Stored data
⟨
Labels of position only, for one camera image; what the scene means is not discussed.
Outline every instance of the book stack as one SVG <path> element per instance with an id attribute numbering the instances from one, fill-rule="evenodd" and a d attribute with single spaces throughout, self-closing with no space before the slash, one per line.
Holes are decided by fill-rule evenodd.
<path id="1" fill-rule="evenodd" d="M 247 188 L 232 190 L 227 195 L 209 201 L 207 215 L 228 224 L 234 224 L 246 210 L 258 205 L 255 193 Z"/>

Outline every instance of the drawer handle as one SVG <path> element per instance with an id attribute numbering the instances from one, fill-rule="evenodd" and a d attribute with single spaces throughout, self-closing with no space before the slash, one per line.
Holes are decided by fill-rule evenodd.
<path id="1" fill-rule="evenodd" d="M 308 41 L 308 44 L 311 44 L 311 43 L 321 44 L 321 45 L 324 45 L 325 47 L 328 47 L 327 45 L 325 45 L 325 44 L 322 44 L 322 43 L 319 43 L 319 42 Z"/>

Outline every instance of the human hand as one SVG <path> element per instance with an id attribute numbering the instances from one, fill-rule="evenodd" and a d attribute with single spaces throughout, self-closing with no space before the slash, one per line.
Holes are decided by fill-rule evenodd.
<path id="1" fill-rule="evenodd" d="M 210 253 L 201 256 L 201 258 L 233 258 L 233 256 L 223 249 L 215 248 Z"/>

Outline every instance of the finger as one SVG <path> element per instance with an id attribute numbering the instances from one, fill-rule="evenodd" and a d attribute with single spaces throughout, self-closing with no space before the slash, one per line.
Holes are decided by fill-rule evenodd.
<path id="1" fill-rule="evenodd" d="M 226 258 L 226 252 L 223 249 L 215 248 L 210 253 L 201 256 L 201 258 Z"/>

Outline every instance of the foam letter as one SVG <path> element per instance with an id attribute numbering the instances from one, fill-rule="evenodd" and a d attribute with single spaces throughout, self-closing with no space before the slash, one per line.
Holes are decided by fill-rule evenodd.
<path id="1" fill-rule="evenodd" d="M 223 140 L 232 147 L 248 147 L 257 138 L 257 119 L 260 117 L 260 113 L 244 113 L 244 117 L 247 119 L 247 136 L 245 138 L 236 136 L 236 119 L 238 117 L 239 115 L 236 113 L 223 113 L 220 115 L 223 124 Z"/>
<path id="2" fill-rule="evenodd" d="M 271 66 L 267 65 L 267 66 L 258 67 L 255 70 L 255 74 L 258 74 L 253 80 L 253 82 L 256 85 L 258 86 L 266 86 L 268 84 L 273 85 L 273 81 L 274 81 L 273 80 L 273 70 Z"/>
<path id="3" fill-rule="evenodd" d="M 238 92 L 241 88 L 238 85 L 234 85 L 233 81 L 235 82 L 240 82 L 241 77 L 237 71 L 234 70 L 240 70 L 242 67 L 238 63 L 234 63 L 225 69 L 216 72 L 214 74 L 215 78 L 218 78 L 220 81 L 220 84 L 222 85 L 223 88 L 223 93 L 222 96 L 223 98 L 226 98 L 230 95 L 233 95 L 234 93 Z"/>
⟩
§ **WHAT YOU HAVE TO DO**
Line by line, reproduce the data exactly as given.

§ **ANSWER TO THIS TASK**
Labels of position only, for one camera image; what the scene means is not discussed.
Outline every instance of the book stack as one SVG <path> element per instance with an id attribute numbering the instances from one, fill-rule="evenodd" and a d attribute with single spaces throughout, self-closing with no space before the slash, one per line.
Holes are decided by fill-rule evenodd.
<path id="1" fill-rule="evenodd" d="M 247 188 L 232 190 L 227 195 L 209 201 L 207 215 L 228 224 L 234 224 L 246 210 L 258 205 L 255 193 Z"/>

Outline every instance of the drawer handle as one SVG <path> element per instance with an id attribute numbering the instances from one, fill-rule="evenodd" and a d attribute with single spaces throughout, self-closing with no space before the slash, one per line.
Holes are decided by fill-rule evenodd.
<path id="1" fill-rule="evenodd" d="M 308 41 L 308 44 L 311 44 L 311 43 L 321 44 L 321 45 L 324 45 L 325 47 L 328 47 L 327 45 L 325 45 L 325 44 L 322 44 L 322 43 L 319 43 L 319 42 Z"/>

Outline every instance of the human hand as one SVG <path> element per instance with an id attribute numbering the instances from one, fill-rule="evenodd" and a d attribute with single spaces throughout, self-closing with no space before the slash, one per line.
Holes are decided by fill-rule evenodd.
<path id="1" fill-rule="evenodd" d="M 210 253 L 201 256 L 201 258 L 233 258 L 233 256 L 223 249 L 215 248 Z"/>

Outline every instance of the finger as one SVG <path> element per instance with an id attribute numbering the instances from one, fill-rule="evenodd" and a d attribute with single spaces throughout, self-closing with no space before the slash, one per line.
Holes are decided by fill-rule evenodd.
<path id="1" fill-rule="evenodd" d="M 226 258 L 226 252 L 223 249 L 215 248 L 210 253 L 201 256 L 201 258 Z"/>

Outline every instance of the foam letter as one SVG <path> element per instance with an id attribute numbering the instances from one, fill-rule="evenodd" and a d attribute with single spaces throughout, self-closing with no space before the slash, one per line.
Holes are decided by fill-rule evenodd.
<path id="1" fill-rule="evenodd" d="M 223 140 L 232 147 L 248 147 L 257 138 L 257 119 L 260 117 L 260 113 L 244 113 L 244 117 L 247 119 L 247 136 L 245 138 L 236 136 L 236 119 L 238 117 L 239 115 L 236 113 L 223 113 L 220 115 L 223 124 Z"/>
<path id="2" fill-rule="evenodd" d="M 271 66 L 267 65 L 267 66 L 258 67 L 255 70 L 255 74 L 258 74 L 253 80 L 253 82 L 256 85 L 258 86 L 266 86 L 268 84 L 273 85 L 273 81 L 274 81 L 273 80 L 273 70 Z"/>
<path id="3" fill-rule="evenodd" d="M 238 92 L 241 88 L 238 85 L 234 85 L 233 81 L 235 82 L 240 82 L 241 77 L 237 71 L 234 70 L 240 70 L 242 67 L 238 63 L 234 63 L 225 69 L 216 72 L 214 74 L 215 78 L 218 78 L 220 81 L 220 84 L 222 85 L 223 88 L 223 93 L 222 96 L 223 98 L 226 98 L 230 95 L 233 95 L 234 93 Z"/>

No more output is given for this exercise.